#### What needs to be done:
In your copy, each line below is repeated exactly and no image appears.

**********

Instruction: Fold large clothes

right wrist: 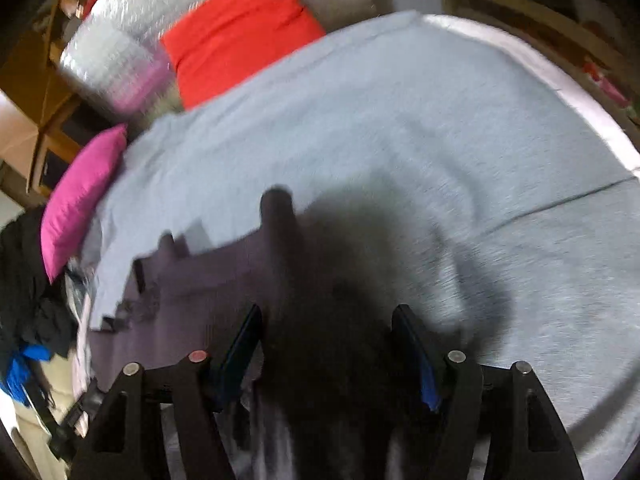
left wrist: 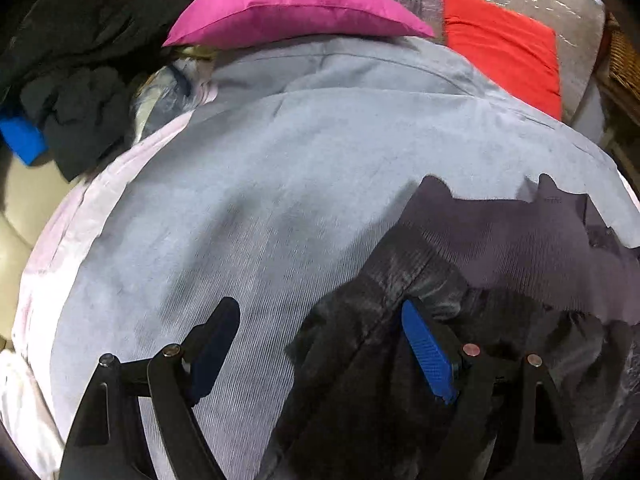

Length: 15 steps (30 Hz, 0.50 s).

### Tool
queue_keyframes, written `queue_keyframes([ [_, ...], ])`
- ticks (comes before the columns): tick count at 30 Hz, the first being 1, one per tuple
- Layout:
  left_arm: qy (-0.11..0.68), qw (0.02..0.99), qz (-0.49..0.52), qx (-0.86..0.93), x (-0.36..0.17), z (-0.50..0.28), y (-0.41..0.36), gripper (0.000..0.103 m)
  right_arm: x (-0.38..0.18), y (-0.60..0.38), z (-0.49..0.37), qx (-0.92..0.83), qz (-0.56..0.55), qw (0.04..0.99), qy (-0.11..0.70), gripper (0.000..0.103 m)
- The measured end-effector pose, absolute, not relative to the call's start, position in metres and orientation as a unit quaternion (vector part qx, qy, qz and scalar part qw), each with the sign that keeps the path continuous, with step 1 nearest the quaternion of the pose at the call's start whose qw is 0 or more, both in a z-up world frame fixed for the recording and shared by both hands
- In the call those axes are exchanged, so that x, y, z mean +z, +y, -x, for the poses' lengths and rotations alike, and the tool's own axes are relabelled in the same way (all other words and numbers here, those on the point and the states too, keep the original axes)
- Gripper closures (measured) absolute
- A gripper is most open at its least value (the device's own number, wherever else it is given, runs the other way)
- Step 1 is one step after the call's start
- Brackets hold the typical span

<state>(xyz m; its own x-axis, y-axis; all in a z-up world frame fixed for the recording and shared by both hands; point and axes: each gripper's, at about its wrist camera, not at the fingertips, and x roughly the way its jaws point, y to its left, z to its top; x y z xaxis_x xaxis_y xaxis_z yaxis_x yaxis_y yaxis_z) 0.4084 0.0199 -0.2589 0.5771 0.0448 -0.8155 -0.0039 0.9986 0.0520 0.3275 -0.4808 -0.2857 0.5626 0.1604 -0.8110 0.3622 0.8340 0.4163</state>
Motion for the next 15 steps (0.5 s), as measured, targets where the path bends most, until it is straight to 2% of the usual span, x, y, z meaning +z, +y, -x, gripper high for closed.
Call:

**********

#### Answer to this problem:
Instruction: Fold large clothes

right wrist: 
left wrist: 

Length: 15 steps (30 Hz, 0.50 s).

### Tool
queue_keyframes, written `queue_keyframes([ [_, ...], ])`
- ticks (comes before the columns): tick count at 30 Hz, the first being 1, one per tuple
- Layout:
  left_arm: qy (-0.11..0.68), qw (0.02..0.99), qz (-0.49..0.52), qx (-0.86..0.93), x (-0.36..0.17), z (-0.50..0.28), y (-0.41..0.36), gripper (0.000..0.103 m)
  right_arm: x (-0.38..0.18), y (-0.60..0.38), z (-0.49..0.37), qx (-0.92..0.83), qz (-0.56..0.55), qw (0.04..0.99), qy (-0.11..0.70), gripper (0.000..0.103 m)
- The measured end-effector pose, absolute, not relative to the call's start, position in metres and orientation as a unit quaternion (vector part qx, qy, qz and scalar part qw), each with the sign that keeps the path continuous, with step 1 nearest the quaternion of the pose at the call's start whose qw is 0 or more, both in a z-up world frame fixed for the recording and shared by both hands
- In the call those axes are exchanged, so that x, y, z mean +z, +y, -x, for the poses' lengths and rotations alike, and the tool's own axes are relabelled in the same way (all other words and numbers here, those on the point and the states too, keep the original axes)
- Gripper closures (measured) absolute
- A gripper is most open at its least value (the device's own number, wherever else it is given, runs the other way)
- Step 1 is one step after the call's start
- Brackets hold the typical span

<state>(xyz m; its own x-axis, y-axis; all in a z-up world frame fixed for the recording and shared by both hands; point and axes: each gripper's, at about its wrist camera, not at the fingertips, and x roughly the way its jaws point, y to its left, z to its top; x y z xaxis_x xaxis_y xaxis_z yaxis_x yaxis_y yaxis_z) 0.4084 0.0199 -0.2589 0.5771 0.0448 -0.8155 -0.0039 0.9986 0.0520 0.3275 -0.4808 -0.2857 0.5626 0.1604 -0.8110 0.3622 0.8340 0.4163</state>
Motion for the next 15 steps (0.5 s), as measured, targets where the path bends most, until it is straight to 2% of the usual span, x, y, z meaning +z, +y, -x, gripper high for closed.
Call:

The answer has nothing more to it.